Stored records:

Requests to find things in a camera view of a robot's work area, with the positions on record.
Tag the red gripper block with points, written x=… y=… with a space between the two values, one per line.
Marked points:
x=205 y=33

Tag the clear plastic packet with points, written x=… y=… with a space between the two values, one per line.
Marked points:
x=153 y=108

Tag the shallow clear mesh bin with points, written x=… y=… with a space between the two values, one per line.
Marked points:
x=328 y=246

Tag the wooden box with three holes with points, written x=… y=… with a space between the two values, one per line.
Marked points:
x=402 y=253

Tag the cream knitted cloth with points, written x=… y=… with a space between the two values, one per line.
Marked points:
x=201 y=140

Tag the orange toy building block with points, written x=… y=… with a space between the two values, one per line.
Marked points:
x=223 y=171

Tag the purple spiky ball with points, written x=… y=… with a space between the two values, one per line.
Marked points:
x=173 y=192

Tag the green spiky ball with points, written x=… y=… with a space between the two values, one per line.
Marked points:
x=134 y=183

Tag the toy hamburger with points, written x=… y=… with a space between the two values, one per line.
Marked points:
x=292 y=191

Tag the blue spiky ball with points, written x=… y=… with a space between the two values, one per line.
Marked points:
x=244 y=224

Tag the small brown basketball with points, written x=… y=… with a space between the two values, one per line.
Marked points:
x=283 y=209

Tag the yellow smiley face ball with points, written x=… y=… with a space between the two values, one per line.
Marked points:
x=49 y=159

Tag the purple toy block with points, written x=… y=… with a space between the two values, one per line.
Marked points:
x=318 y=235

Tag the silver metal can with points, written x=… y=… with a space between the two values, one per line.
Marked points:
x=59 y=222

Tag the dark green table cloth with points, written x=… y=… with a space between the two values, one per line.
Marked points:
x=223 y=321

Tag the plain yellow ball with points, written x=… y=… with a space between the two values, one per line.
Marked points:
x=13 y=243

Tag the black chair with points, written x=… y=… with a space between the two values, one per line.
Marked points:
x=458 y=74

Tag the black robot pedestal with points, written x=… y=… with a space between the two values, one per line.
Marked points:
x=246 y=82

*Aim of the task:*
Go line by line through the data and copy any that contain "yellow".

*Completed exercise:*
Tag the yellow smiley face ball with points, written x=… y=… with a space between the two values, one per line.
Tag the plain yellow ball with points, written x=… y=… with a space between the two values, one per line.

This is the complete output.